It’s a truism that every writer needs a cat, although not every cat needs a writer. Some of you may be aware that we’ve been fostering a cat from the local RSPCA for the last four weeks or so, with the ultimate aim of fully adopting him (of course, there is the viewpoint that says one cannot simply adopt a cat; one is merely tolerated by a pan-dimensional hairball of evil instead). That fostering period has now ended – and the boy is officially part of the household. Yay!
Meet Claus/Mycroft/Mr Nibs. Claus is what the RSPCA called him, Mycroft is what Rachel has called him, and Mr Nibs is me being daft (I used to call my parents’ cats, Mungo and Jerry, by the more fun names Biscuit and Flapjack – and eventually my mum called them that too…).
It’s a giant step forward in many respects. Most importantly from the cat’s point of view, he’s got a home he can learn to feel comfortable in. When we first met him he was, in the words of the cattery staff, institutionalised. He’d spent six months or so in the “quiet corner” of the shelter, where they keep the more nervous animals, those that are pregnant, those recovering from injuries, and for most of the time he wouldn’t come out from the travel box he slept in. Nervous, shy, wounded; that’s the little fella. He’d play around a bit at night when the lights went out, knock a few toys about, but otherwise that was it. Shutdown. Not the happy, mewing, “love me!” sort of cat that most visitors want to see.
Rachel saw differently. She saw a cat who could be loved, helped, and given a great home. He might not be a lap-cat, but that didn’t matter. This was a cat who deserved a chance.
Having completed the adoption paperwork and seen the full medical records, I can see that the poor chap hasn’t had a great time of it. I’d been told he was in an accident, but that’s not quite true. As chance would have it, he was found not too far from where we are now, hiding in a shed, one front leg overwhelmed by a massive growth that turned out to be a necrotic tumour. There wasn’t anything the vets could do for that limb but amputate it completely.
When found, he was “whole” and unchipped – probably born and raised stray then, which accounts for his nervousness and the almost total shutdown he went into at the cattery.
On his first day in the house, he found the attic stairs and hid at the top, wedged face first into a corner, confused and miserable. That was upsetting.

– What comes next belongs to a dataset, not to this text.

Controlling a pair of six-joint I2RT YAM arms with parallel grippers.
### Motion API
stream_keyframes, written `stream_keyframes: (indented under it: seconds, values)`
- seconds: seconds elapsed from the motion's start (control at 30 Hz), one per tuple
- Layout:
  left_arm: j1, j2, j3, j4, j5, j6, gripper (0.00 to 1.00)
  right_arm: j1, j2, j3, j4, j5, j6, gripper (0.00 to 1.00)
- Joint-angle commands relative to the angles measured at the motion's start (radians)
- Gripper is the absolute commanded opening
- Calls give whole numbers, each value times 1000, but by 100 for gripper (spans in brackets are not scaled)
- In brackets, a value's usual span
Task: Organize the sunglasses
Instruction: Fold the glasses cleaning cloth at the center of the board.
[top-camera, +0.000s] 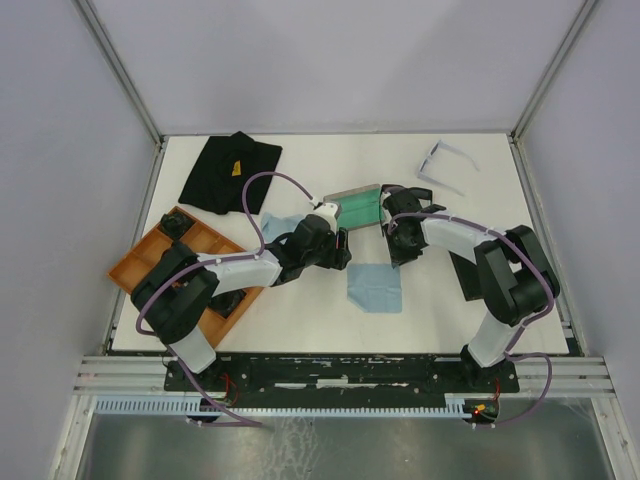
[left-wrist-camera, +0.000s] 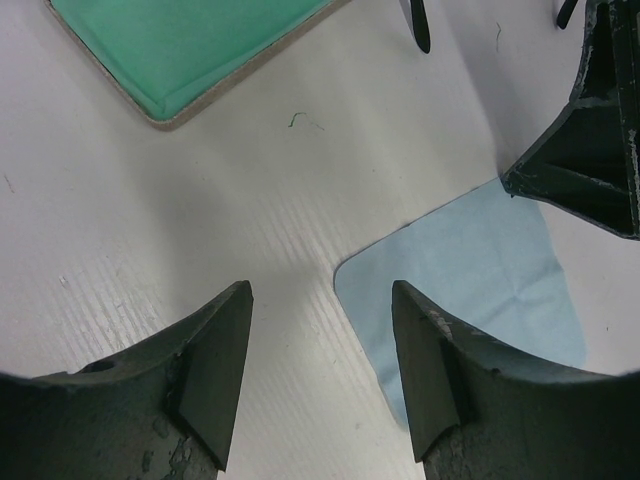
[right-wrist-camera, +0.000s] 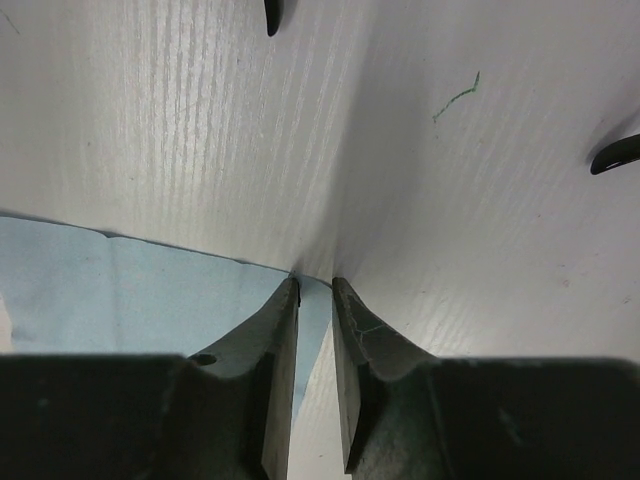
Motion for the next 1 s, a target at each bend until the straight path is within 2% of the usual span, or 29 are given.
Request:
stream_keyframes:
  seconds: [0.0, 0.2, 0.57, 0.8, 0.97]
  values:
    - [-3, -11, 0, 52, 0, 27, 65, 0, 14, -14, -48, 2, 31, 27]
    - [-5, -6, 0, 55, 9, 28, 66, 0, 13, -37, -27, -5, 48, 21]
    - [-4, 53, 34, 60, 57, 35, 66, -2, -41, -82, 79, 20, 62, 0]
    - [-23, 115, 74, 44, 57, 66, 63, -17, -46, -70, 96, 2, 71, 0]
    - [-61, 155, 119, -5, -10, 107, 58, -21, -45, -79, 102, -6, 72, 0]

Over the last few weeks however, he has started to come out of his shell. Three-legged, maybe he feels a bit vulnerable – he shies away from sharp movements, skitters around the kitchen, almost fell down the stairs once while fleeing past me. When not safe in his travel box bed, he prefers to sit under the kitchen worktop, surrounded by wooden stools, like a kid sat in the middle of a climbing frame.
But he’s also learning to be social – he knows that when we’re eating, he gets fed too. If we go into the front room to eat, he’ll sit in the doorway and mew at us. And then he’ll leap into the kitchen and attempt to dismember one of his toys again. He’s very good at ripping the seams out of things, even with a front leg missing.
He still may never be a lap-cat, but in four short weeks he’s become a much happier cat. I’m guessing the pan-dimensional hairball of evil stuff comes later.